**Problem to solve:** Beginning at the line containing "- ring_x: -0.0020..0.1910" in the material below and ending at the line containing "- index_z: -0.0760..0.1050", return each line exactly and add nothing.

------------------------------------

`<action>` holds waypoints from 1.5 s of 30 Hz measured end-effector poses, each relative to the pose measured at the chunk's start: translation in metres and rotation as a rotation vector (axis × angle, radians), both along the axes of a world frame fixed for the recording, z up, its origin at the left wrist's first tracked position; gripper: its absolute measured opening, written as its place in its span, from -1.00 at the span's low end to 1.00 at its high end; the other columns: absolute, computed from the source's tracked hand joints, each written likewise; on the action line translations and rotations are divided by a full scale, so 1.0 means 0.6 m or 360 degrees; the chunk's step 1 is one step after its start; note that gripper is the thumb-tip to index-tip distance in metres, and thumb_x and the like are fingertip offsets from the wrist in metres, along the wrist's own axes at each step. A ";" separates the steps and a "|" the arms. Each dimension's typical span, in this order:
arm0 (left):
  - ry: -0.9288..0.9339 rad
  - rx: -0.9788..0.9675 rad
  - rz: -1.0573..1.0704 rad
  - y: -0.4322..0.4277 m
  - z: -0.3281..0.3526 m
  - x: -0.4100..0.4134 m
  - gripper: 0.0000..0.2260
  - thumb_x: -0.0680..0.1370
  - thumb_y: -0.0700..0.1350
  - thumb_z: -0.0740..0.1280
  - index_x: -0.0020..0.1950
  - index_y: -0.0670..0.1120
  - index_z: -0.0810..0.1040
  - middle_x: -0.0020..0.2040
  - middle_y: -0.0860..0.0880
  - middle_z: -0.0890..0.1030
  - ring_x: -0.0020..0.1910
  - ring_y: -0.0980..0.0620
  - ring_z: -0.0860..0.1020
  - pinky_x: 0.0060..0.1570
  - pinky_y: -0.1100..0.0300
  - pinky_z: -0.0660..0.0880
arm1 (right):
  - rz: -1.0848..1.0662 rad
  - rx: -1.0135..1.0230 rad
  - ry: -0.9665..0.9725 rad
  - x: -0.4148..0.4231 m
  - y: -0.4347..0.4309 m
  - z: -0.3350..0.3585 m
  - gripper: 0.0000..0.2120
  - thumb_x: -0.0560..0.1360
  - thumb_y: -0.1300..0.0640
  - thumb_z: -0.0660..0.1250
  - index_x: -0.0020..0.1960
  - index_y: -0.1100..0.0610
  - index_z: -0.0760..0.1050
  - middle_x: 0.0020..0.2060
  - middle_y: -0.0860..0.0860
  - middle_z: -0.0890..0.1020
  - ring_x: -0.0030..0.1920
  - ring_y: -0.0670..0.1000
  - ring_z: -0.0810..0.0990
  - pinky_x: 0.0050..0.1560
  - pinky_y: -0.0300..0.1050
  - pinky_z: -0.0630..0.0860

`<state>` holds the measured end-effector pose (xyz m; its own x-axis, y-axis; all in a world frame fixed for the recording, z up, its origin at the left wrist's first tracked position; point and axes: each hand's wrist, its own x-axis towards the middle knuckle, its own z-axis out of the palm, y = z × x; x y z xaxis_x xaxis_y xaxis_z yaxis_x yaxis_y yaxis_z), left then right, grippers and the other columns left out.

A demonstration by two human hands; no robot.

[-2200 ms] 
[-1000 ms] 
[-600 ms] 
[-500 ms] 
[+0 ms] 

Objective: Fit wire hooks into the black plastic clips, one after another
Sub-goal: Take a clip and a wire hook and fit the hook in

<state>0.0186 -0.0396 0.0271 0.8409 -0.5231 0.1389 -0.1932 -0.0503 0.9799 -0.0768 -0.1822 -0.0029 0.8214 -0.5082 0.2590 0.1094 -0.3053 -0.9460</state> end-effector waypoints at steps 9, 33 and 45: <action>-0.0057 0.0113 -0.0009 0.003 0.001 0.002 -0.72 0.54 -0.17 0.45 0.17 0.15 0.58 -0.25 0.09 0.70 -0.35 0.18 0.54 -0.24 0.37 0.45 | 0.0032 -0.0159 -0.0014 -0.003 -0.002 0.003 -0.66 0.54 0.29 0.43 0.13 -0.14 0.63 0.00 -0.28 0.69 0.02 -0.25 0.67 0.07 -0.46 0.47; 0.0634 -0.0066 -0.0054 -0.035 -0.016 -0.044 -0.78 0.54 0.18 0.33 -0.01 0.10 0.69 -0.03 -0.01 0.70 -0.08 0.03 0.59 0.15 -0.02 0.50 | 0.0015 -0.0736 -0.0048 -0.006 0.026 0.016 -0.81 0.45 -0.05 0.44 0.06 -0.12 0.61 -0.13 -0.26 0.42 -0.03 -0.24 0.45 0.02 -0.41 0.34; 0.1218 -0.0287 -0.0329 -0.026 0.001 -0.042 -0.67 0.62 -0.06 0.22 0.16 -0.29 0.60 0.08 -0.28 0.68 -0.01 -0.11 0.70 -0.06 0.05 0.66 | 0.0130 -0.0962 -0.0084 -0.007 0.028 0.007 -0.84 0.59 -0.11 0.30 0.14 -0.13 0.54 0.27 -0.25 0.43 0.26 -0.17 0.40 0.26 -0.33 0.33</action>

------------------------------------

**Answer below:**
  - ring_x: -0.0020..0.1910
  - ring_y: -0.0980..0.0620
  - ring_z: -0.0860..0.1020
  - pinky_x: 0.0060..0.1570
  - pinky_y: -0.1100..0.0300
  - pinky_z: -0.0660..0.0880
arm1 (right):
  - rz: -1.0848..1.0662 rad
  - rx: -1.0135..1.0230 rad
  - ry: -0.9665..0.9725 rad
  - x: -0.4148..0.4231 m
  - y: -0.4347..0.4309 m
  - z: -0.3350..0.3585 m
  - gripper: 0.0000..0.2120
  - thumb_x: -0.0560..0.1360
  - thumb_y: -0.1300..0.0640
  - thumb_z: -0.0660..0.1250
  - index_x: -0.0020..0.1960
  - index_y: -0.1100..0.0610
  - index_z: -0.0760..0.1050

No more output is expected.